- _EXERCISE DETAILS_:
Below are entries with pictures in them. Output exactly the lines starting at the line with "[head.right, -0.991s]" and ending at the line with "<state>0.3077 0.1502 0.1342", both included, but not the pictures.

[Items from a data source]
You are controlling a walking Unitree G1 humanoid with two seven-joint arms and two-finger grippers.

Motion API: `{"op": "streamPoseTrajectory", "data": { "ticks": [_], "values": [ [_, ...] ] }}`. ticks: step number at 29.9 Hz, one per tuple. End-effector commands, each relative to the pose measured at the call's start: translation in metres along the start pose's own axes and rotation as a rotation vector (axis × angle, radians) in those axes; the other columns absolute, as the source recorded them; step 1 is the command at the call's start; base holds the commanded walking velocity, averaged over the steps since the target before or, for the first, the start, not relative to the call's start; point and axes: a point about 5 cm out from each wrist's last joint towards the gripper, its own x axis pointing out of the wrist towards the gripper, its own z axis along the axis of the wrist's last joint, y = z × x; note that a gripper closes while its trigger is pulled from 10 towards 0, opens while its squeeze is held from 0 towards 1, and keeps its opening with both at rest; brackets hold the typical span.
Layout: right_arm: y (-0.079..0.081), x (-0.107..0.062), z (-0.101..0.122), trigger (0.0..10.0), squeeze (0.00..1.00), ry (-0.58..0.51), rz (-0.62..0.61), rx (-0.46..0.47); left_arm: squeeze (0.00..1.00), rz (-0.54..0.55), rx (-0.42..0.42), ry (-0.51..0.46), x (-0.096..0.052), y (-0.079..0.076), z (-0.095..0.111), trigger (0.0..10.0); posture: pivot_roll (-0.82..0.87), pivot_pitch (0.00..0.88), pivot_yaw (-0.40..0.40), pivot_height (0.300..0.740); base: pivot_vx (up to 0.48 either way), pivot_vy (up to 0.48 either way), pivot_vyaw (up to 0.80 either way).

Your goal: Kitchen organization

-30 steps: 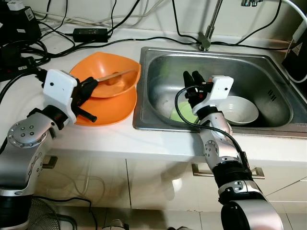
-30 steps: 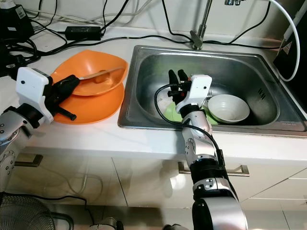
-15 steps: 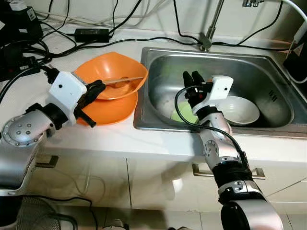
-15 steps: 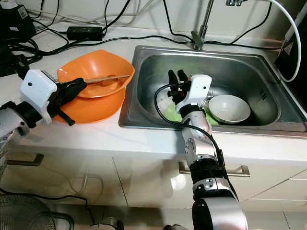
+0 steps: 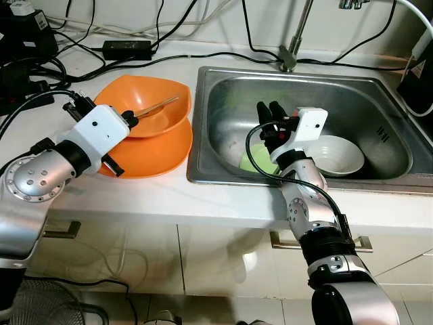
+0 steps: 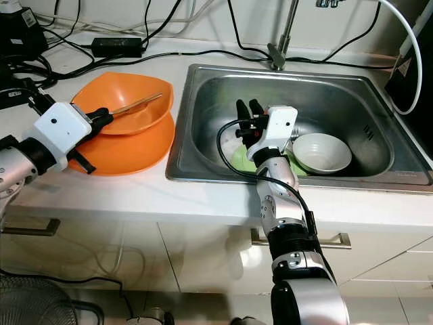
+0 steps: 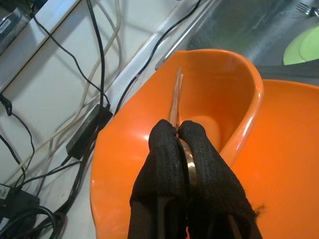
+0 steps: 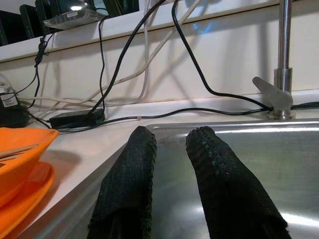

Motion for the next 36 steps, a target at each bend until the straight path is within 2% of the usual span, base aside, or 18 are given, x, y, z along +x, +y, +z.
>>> {"op": "streamPoseTrajectory", "data": {
  "ticks": [1, 5, 8, 12, 13, 15, 16, 23, 28, 29, 30, 31, 33, 34, 36],
  "values": [
    [-0.001, 0.000, -0.002, 10.0, 0.00, 0.017, 0.007, -0.005, 0.00, -0.049, 0.025, 0.029, 0.000, -0.002, -0.003, 10.0, 0.18, 0.059, -0.028, 0.740, 0.000, 0.000, 0.00],
    [0.001, 0.002, -0.002, 10.0, 0.00, 0.018, 0.017, -0.004, 0.00, -0.068, 0.090, 0.030, -0.004, 0.009, 0.001, 10.0, 0.18, 0.046, -0.031, 0.740, 0.000, 0.000, 0.00],
    [0.002, 0.003, -0.002, 10.0, 0.00, 0.019, 0.023, -0.005, 0.00, -0.078, 0.107, 0.024, -0.008, 0.015, 0.004, 10.0, 0.18, 0.042, -0.031, 0.740, 0.000, 0.000, 0.00],
    [0.002, 0.003, -0.002, 10.0, 0.00, 0.020, 0.027, -0.005, 0.00, -0.060, 0.104, 0.006, -0.010, 0.023, 0.007, 10.0, 0.18, 0.037, -0.032, 0.740, 0.000, 0.000, 0.00],
    [0.003, 0.003, -0.002, 10.0, 0.00, 0.021, 0.030, -0.005, 0.00, -0.037, 0.084, -0.017, -0.013, 0.030, 0.010, 10.0, 0.18, 0.034, -0.032, 0.740, 0.000, 0.000, 0.00],
    [0.003, 0.003, -0.002, 10.0, 0.00, 0.021, 0.030, -0.005, 0.00, -0.031, 0.077, -0.022, -0.013, 0.031, 0.010, 10.0, 0.18, 0.032, -0.032, 0.740, 0.000, 0.000, 0.00],
    [0.004, 0.003, -0.002, 10.0, 0.00, 0.022, 0.032, -0.005, 0.00, -0.012, 0.057, -0.030, -0.016, 0.037, 0.011, 10.0, 0.18, 0.030, -0.031, 0.740, 0.000, 0.000, 0.00],
    [0.005, 0.004, -0.003, 10.0, 0.00, 0.024, 0.037, -0.005, 0.00, 0.018, 0.035, -0.058, -0.018, 0.045, 0.014, 10.0, 0.19, 0.026, -0.031, 0.740, 0.000, 0.000, 0.00],
    [0.007, 0.004, -0.004, 10.0, 0.00, 0.023, 0.041, -0.002, 0.00, 0.075, -0.038, -0.117, -0.017, 0.050, 0.015, 10.0, 0.19, 0.023, -0.027, 0.740, 0.000, 0.000, 0.00],
    [0.007, 0.003, -0.004, 10.0, 0.00, 0.024, 0.041, -0.002, 0.00, 0.084, -0.067, -0.133, -0.016, 0.050, 0.015, 10.0, 0.18, 0.021, -0.026, 0.740, 0.000, 0.000, 0.00],
    [0.006, 0.003, -0.004, 10.0, 0.00, 0.024, 0.040, -0.003, 0.00, 0.093, -0.134, -0.164, -0.015, 0.049, 0.013, 10.0, 0.18, 0.022, -0.025, 0.740, 0.000, 0.000, 0.00],
    [0.006, 0.003, -0.004, 10.0, 0.00, 0.024, 0.040, -0.003, 0.00, 0.093, -0.134, -0.164, -0.015, 0.049, 0.013, 10.0, 0.18, 0.022, -0.025, 0.740, 0.000, 0.000, 0.00],
    [0.006, 0.002, -0.004, 10.0, 0.00, 0.025, 0.038, -0.003, 0.00, 0.102, -0.226, -0.209, -0.013, 0.046, 0.011, 10.0, 0.18, 0.024, -0.024, 0.740, 0.000, 0.000, 0.00],
    [0.006, 0.002, -0.004, 10.0, 0.00, 0.025, 0.038, -0.003, 0.00, 0.102, -0.226, -0.209, -0.013, 0.046, 0.011, 10.0, 0.18, 0.024, -0.024, 0.740, 0.000, 0.000, 0.00],
    [0.006, 0.002, -0.004, 10.0, 0.00, 0.025, 0.037, -0.004, 0.00, 0.123, -0.292, -0.247, -0.011, 0.045, 0.010, 10.0, 0.18, 0.024, -0.024, 0.740, 0.000, 0.000, 0.00]
  ]
}}
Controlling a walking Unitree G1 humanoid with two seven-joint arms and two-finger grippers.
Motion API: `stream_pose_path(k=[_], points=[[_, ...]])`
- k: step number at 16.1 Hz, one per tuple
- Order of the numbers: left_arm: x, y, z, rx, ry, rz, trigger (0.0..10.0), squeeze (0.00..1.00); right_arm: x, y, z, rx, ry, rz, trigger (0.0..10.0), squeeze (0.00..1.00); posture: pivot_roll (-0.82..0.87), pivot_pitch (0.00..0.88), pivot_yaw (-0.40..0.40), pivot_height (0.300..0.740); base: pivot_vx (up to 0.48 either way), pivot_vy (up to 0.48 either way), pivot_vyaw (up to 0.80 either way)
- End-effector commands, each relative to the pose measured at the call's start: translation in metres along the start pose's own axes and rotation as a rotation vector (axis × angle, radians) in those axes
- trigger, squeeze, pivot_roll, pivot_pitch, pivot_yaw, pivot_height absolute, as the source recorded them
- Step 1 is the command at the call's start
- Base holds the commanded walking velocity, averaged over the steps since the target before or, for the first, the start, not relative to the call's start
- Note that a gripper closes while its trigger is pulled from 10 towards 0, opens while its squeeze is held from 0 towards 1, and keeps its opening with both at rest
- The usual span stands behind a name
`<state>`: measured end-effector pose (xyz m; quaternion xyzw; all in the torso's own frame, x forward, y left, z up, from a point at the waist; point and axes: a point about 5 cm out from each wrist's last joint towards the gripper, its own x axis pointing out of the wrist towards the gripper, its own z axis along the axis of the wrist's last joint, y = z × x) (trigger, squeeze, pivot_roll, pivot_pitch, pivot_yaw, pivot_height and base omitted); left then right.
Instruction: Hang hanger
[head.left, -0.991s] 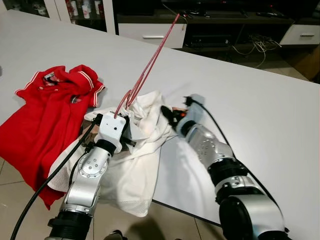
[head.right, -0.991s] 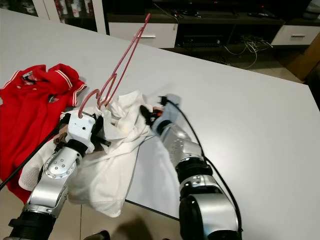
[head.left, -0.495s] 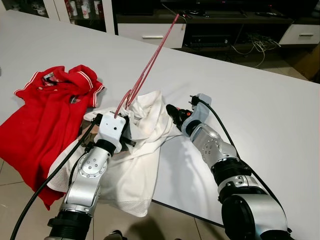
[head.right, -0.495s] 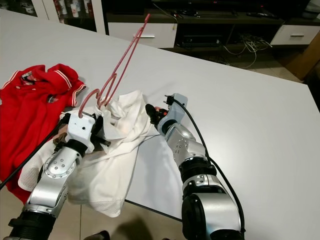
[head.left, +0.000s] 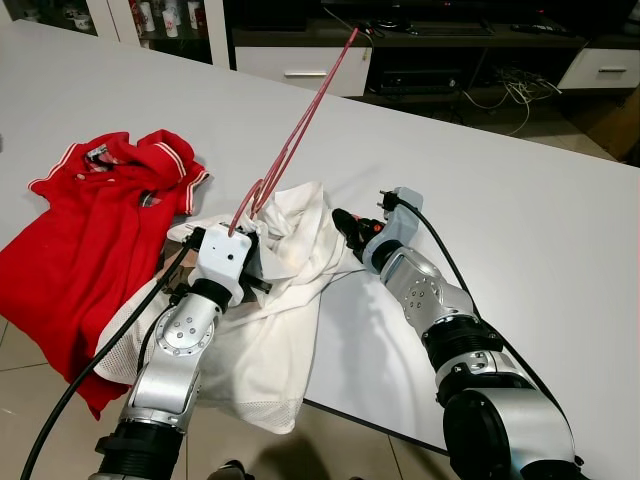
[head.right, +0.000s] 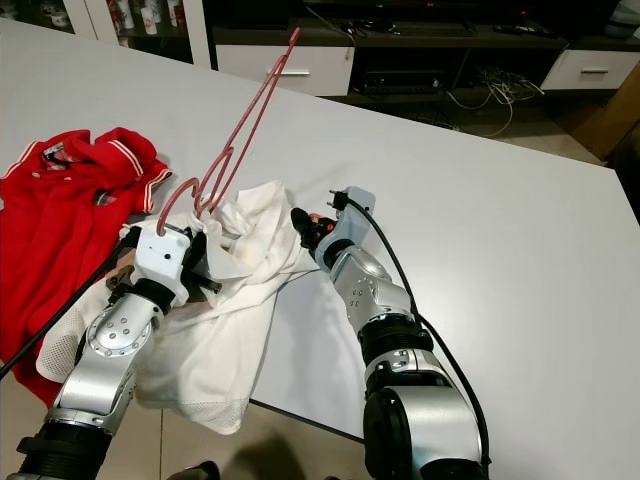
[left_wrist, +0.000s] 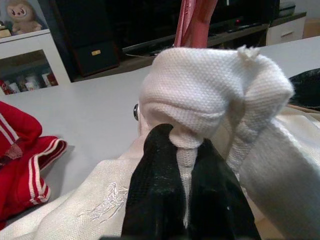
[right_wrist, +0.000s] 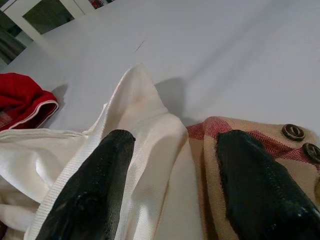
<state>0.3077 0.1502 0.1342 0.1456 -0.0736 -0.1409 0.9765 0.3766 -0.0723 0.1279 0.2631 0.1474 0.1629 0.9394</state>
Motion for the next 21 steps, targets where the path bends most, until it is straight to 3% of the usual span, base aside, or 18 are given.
stream_pose_path(k=[1,3,7,8,12,15,21], points=[[-0.006,-0.009,-0.021,-0.025,0.106,-0.032,0.0,0.00,0.000,-0.003,0.000,0.001,-0.005,-0.013,10.0,0.00,0.12,0.118,-0.100,0.740,0.000,0.000,0.00],[-0.006,-0.010,-0.020,-0.022,0.101,-0.051,0.0,0.00,-0.003,0.024,-0.019,-0.028,-0.007,0.168,10.0,0.00,0.13,0.113,-0.084,0.740,0.000,0.000,0.00],[-0.003,-0.009,-0.019,-0.017,0.098,-0.063,0.0,0.00,-0.015,-0.010,-0.015,-0.039,-0.063,0.060,10.0,0.00,0.11,0.103,-0.067,0.740,0.000,0.000,0.00],[-0.002,-0.009,-0.019,-0.017,0.097,-0.065,0.0,0.00,-0.015,-0.012,-0.013,-0.037,-0.071,0.050,10.0,0.00,0.11,0.102,-0.066,0.740,0.000,0.000,0.00],[0.005,-0.010,-0.013,-0.012,0.080,-0.088,0.0,0.00,-0.008,0.000,-0.009,-0.028,-0.103,0.057,10.0,0.00,0.12,0.107,-0.051,0.740,0.000,0.000,0.00],[-0.001,-0.011,-0.015,-0.011,0.084,-0.098,0.0,0.00,-0.003,0.012,-0.008,-0.038,-0.102,0.092,10.0,0.00,0.14,0.118,-0.053,0.740,0.000,0.000,0.00],[-0.006,-0.011,-0.016,-0.015,0.092,-0.087,0.0,0.00,0.004,0.022,-0.020,-0.093,-0.049,0.083,10.0,0.00,0.16,0.126,-0.064,0.740,0.000,0.000,0.00]])
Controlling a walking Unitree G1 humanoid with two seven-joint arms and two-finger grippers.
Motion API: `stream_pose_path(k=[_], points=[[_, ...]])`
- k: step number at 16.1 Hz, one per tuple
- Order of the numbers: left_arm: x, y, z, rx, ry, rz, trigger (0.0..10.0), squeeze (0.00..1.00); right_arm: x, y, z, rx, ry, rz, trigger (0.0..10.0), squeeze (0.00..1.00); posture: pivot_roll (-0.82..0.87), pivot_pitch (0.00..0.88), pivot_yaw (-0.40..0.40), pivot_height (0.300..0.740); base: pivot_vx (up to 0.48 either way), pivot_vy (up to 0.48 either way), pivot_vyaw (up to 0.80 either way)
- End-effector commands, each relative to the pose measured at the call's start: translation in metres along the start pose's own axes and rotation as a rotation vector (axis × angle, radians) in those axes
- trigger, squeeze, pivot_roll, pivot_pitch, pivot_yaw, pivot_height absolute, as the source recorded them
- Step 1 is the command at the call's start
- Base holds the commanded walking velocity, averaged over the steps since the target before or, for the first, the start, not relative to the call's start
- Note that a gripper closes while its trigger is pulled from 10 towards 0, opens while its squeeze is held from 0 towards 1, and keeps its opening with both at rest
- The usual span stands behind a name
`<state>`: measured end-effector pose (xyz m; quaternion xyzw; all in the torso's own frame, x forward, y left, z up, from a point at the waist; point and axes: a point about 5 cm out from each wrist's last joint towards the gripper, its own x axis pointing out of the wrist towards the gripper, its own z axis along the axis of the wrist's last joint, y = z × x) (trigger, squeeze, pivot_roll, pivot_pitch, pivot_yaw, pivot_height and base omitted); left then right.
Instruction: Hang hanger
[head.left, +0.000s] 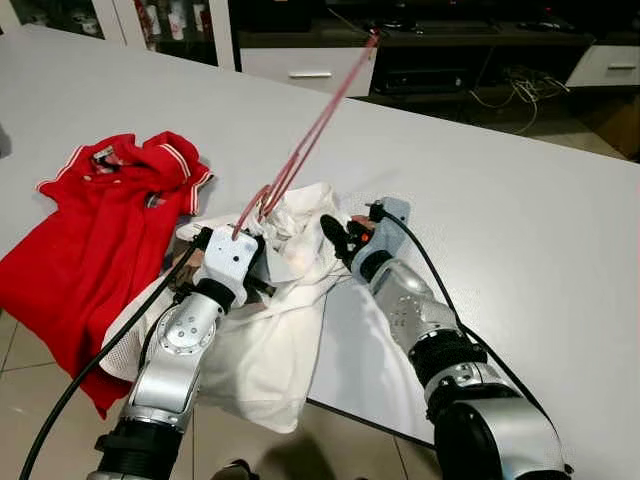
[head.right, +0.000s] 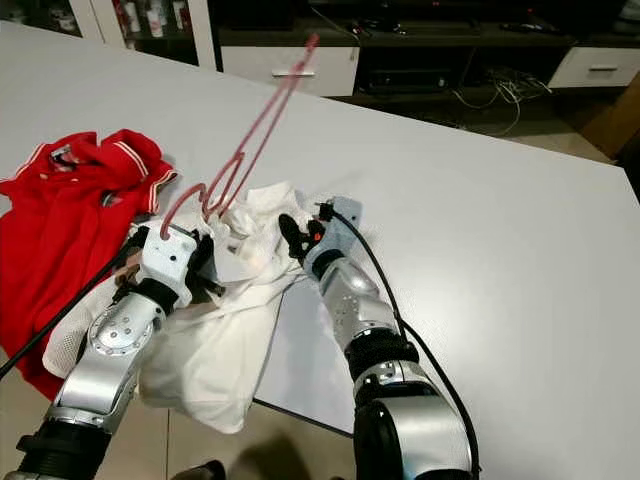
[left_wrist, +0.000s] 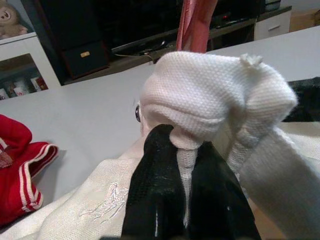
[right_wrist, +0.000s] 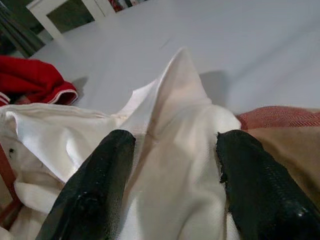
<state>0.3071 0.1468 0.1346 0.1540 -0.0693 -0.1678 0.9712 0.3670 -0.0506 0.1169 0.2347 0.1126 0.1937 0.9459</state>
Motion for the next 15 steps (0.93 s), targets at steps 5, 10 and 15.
stream_pose_path(k=[5,10,15], points=[[-0.008,-0.010,-0.018,-0.034,0.093,-0.028,0.0,0.00,0.006,0.017,-0.004,0.019,0.022,0.058,10.0,0.00,0.16,0.128,-0.068,0.740,0.000,0.000,0.00],[-0.007,-0.012,-0.018,-0.032,0.093,-0.038,0.0,0.00,0.007,0.033,-0.014,0.073,0.069,0.189,10.0,0.00,0.15,0.122,-0.064,0.740,0.000,0.000,0.00],[-0.007,-0.012,-0.018,-0.030,0.093,-0.042,0.0,0.00,0.004,0.041,-0.022,0.104,0.098,0.276,1.8,0.00,0.15,0.119,-0.063,0.740,0.000,0.000,0.00]])
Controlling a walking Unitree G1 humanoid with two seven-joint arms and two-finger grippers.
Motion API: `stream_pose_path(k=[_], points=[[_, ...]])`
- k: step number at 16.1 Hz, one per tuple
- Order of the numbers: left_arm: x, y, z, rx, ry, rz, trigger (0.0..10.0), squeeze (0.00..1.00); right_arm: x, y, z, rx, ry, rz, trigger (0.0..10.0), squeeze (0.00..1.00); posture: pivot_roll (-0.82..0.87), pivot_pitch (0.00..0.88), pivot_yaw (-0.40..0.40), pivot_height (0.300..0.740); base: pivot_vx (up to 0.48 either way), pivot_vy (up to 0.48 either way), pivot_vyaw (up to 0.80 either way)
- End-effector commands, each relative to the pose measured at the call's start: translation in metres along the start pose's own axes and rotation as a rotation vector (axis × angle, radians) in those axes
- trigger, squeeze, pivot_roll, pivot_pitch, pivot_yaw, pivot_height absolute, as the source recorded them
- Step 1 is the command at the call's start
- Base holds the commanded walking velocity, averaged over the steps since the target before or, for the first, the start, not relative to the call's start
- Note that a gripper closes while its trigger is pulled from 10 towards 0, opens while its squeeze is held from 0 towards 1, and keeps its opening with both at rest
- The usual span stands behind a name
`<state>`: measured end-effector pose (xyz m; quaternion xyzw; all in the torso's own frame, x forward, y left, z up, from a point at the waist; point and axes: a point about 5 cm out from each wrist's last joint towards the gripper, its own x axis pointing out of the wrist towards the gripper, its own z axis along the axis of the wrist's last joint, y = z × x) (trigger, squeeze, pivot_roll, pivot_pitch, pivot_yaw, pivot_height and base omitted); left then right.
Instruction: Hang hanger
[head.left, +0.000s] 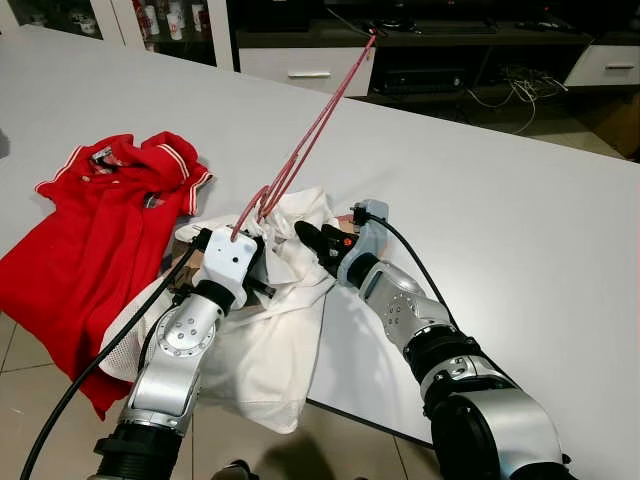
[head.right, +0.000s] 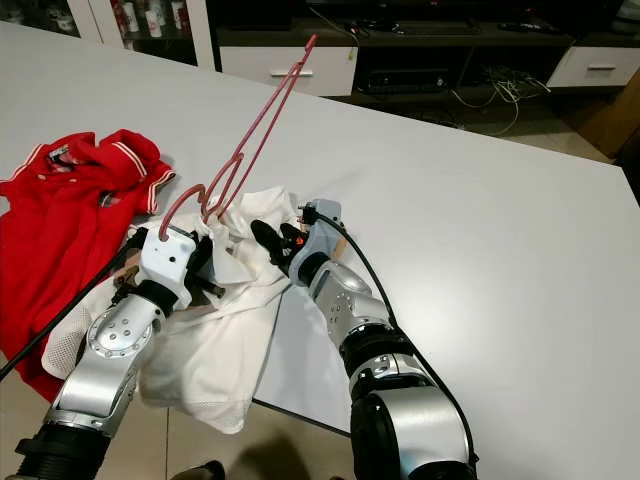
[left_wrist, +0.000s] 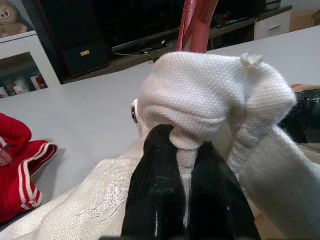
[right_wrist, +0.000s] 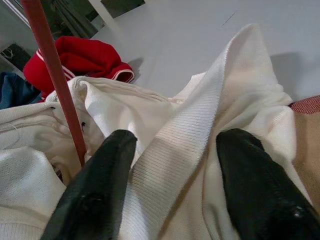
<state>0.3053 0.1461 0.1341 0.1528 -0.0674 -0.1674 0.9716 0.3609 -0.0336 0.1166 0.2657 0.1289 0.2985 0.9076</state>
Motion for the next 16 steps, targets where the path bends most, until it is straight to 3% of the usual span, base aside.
stream_pose_path(k=[1,12,16], points=[[-0.005,-0.011,-0.018,-0.027,0.088,-0.042,0.0,0.00,0.009,0.024,-0.015,0.047,0.018,0.071,0.0,0.00,0.15,0.118,-0.064,0.740,0.000,0.000,0.00],[-0.004,-0.012,-0.017,-0.029,0.087,-0.042,0.0,0.00,0.002,0.013,-0.015,0.061,-0.007,0.035,0.0,0.00,0.14,0.120,-0.062,0.740,0.000,0.000,0.00],[-0.004,-0.012,-0.017,-0.027,0.084,-0.047,0.0,0.00,-0.009,0.000,-0.010,0.079,-0.055,0.022,0.0,0.00,0.14,0.116,-0.056,0.740,0.000,0.000,0.00]])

- _FINISHED EXERCISE_:
[head.right, -0.991s] 
[head.left, -0.495s] 
[head.right, -0.495s] 
[head.left, +0.000s] 
[head.right, +0.000s] 
[left_wrist, +0.000s] 
[right_wrist, +0.000s] 
<state>0.3077 0.1502 0.1342 0.1456 -0.0736 -0.1409 0.9765 0.3766 -0.0723 0.1279 0.2631 0.1474 0.1629 0.9394</state>

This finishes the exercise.